(Beginning of Dataset)
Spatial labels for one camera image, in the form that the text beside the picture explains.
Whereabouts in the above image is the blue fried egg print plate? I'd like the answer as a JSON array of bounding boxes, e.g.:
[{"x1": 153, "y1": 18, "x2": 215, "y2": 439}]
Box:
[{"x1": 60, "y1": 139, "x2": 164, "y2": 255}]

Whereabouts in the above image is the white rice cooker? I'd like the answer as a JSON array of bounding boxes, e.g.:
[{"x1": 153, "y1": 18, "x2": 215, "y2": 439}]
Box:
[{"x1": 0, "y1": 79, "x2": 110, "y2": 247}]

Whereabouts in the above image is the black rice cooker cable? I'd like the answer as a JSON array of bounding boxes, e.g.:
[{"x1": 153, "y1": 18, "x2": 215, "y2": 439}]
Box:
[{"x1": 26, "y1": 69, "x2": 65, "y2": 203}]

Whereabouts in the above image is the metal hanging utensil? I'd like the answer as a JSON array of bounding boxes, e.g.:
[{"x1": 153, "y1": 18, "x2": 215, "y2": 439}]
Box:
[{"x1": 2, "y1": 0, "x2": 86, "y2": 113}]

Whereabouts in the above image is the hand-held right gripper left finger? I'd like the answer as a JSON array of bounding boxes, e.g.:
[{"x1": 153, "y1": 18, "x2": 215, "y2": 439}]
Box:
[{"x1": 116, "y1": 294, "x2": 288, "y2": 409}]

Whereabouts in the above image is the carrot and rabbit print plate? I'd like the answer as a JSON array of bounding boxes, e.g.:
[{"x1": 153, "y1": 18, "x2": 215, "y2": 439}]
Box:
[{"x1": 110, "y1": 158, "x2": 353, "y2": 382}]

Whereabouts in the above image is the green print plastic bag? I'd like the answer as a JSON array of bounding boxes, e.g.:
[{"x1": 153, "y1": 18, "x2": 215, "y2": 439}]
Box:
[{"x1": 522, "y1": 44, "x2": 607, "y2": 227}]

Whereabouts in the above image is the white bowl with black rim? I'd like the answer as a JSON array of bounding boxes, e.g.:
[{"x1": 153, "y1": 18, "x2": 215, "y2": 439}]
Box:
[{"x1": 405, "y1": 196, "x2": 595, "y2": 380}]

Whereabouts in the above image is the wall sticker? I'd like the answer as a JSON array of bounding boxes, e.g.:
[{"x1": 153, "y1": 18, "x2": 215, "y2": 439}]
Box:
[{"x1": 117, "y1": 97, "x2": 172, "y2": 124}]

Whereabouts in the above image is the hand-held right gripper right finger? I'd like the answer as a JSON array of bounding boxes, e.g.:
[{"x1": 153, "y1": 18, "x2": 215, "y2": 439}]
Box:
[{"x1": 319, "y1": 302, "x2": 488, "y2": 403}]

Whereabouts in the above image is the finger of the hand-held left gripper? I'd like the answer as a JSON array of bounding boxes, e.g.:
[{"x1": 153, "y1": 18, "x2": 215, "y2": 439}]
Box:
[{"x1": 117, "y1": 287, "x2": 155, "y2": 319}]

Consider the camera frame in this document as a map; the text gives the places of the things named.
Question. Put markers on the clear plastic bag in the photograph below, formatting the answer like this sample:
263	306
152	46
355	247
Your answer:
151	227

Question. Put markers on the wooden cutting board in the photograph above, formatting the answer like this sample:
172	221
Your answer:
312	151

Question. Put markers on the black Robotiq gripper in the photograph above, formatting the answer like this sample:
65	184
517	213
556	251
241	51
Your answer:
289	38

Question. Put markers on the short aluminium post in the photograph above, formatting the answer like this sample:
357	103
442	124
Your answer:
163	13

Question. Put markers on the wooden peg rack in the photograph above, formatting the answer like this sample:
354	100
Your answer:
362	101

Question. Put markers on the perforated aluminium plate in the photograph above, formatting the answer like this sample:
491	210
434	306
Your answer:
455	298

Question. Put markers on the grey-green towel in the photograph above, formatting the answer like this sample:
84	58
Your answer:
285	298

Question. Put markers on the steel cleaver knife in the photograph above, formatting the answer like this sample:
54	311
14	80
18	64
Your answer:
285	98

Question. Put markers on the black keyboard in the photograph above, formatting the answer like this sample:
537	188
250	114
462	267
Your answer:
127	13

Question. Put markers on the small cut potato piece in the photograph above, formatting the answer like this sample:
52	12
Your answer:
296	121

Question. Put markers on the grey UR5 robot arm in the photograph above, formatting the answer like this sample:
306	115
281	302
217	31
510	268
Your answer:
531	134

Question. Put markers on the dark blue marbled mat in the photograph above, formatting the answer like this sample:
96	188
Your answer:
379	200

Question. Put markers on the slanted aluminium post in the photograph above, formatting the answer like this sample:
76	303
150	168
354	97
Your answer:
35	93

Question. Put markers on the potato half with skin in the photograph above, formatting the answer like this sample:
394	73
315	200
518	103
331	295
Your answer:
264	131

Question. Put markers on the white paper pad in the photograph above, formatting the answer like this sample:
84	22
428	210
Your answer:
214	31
(End of Dataset)
Your task – Copy every record exactly, leaving each line intact.

Solution for this problem –
Spatial labels for one camera image, in the form that the text beside the picture explains.
Whereabouts in the above image is the blue fried egg print plate? I'd like the answer as a JSON array of bounding boxes, e.g.:
[{"x1": 153, "y1": 18, "x2": 215, "y2": 439}]
Box:
[{"x1": 60, "y1": 139, "x2": 164, "y2": 255}]

Whereabouts in the above image is the white rice cooker? I'd like the answer as a JSON array of bounding boxes, e.g.:
[{"x1": 153, "y1": 18, "x2": 215, "y2": 439}]
Box:
[{"x1": 0, "y1": 79, "x2": 110, "y2": 247}]

Whereabouts in the above image is the black rice cooker cable? I'd like the answer as a JSON array of bounding boxes, e.g.:
[{"x1": 153, "y1": 18, "x2": 215, "y2": 439}]
Box:
[{"x1": 26, "y1": 69, "x2": 65, "y2": 203}]

Whereabouts in the above image is the metal hanging utensil? I'd like the answer as a JSON array of bounding boxes, e.g.:
[{"x1": 153, "y1": 18, "x2": 215, "y2": 439}]
Box:
[{"x1": 2, "y1": 0, "x2": 86, "y2": 113}]

Whereabouts in the above image is the hand-held right gripper left finger? I'd like the answer as a JSON array of bounding boxes, e.g.:
[{"x1": 153, "y1": 18, "x2": 215, "y2": 439}]
Box:
[{"x1": 116, "y1": 294, "x2": 288, "y2": 409}]

Whereabouts in the above image is the carrot and rabbit print plate? I'd like the answer as a JSON array of bounding boxes, e.g.:
[{"x1": 153, "y1": 18, "x2": 215, "y2": 439}]
Box:
[{"x1": 110, "y1": 158, "x2": 353, "y2": 382}]

Whereabouts in the above image is the green print plastic bag? I'd like the answer as a JSON array of bounding boxes, e.g.:
[{"x1": 153, "y1": 18, "x2": 215, "y2": 439}]
Box:
[{"x1": 522, "y1": 44, "x2": 607, "y2": 227}]

Whereabouts in the above image is the white bowl with black rim? I'd like the answer as a JSON array of bounding boxes, e.g.:
[{"x1": 153, "y1": 18, "x2": 215, "y2": 439}]
Box:
[{"x1": 405, "y1": 196, "x2": 595, "y2": 380}]

Whereabouts in the above image is the wall sticker? I'd like the answer as a JSON array of bounding boxes, e.g.:
[{"x1": 153, "y1": 18, "x2": 215, "y2": 439}]
Box:
[{"x1": 117, "y1": 97, "x2": 172, "y2": 124}]

Whereabouts in the above image is the hand-held right gripper right finger? I'd like the answer as a JSON array of bounding boxes, e.g.:
[{"x1": 153, "y1": 18, "x2": 215, "y2": 439}]
Box:
[{"x1": 319, "y1": 302, "x2": 488, "y2": 403}]

Whereabouts in the above image is the finger of the hand-held left gripper? I'd like the answer as a JSON array of bounding boxes, e.g.:
[{"x1": 153, "y1": 18, "x2": 215, "y2": 439}]
Box:
[{"x1": 117, "y1": 287, "x2": 155, "y2": 319}]

Consider the camera frame in this document as a map; the text gives the places of the things named.
Question. Put markers on the clear plastic bag in the photograph below, formatting the answer like this sample:
263	306
152	46
355	247
Your answer:
151	227

Question. Put markers on the wooden cutting board in the photograph above, formatting the answer like this sample:
172	221
Your answer:
312	151

Question. Put markers on the black Robotiq gripper in the photograph above, formatting the answer like this sample:
65	184
517	213
556	251
241	51
Your answer:
289	38

Question. Put markers on the short aluminium post in the photograph above, formatting the answer like this sample:
357	103
442	124
Your answer:
163	13

Question. Put markers on the wooden peg rack in the photograph above, formatting the answer like this sample:
354	100
Your answer:
362	101

Question. Put markers on the perforated aluminium plate in the photograph above, formatting the answer like this sample:
491	210
434	306
Your answer:
455	298

Question. Put markers on the grey-green towel in the photograph above, formatting the answer like this sample:
84	58
Your answer:
285	298

Question. Put markers on the steel cleaver knife in the photograph above, formatting the answer like this sample:
54	311
14	80
18	64
Your answer:
285	98

Question. Put markers on the black keyboard in the photograph above, formatting the answer like this sample:
537	188
250	114
462	267
Your answer:
127	13

Question. Put markers on the small cut potato piece in the photograph above, formatting the answer like this sample:
52	12
Your answer:
296	121

Question. Put markers on the grey UR5 robot arm in the photograph above, formatting the answer like this sample:
306	115
281	302
217	31
510	268
Your answer:
531	134

Question. Put markers on the dark blue marbled mat in the photograph above, formatting the answer like this sample:
96	188
Your answer:
379	200

Question. Put markers on the slanted aluminium post in the photograph above, formatting the answer like this sample:
76	303
150	168
354	97
Your answer:
35	93

Question. Put markers on the potato half with skin in the photograph above, formatting the answer like this sample:
394	73
315	200
518	103
331	295
Your answer:
264	131

Question. Put markers on the white paper pad in the photograph above, formatting the answer like this sample:
84	22
428	210
Your answer:
214	31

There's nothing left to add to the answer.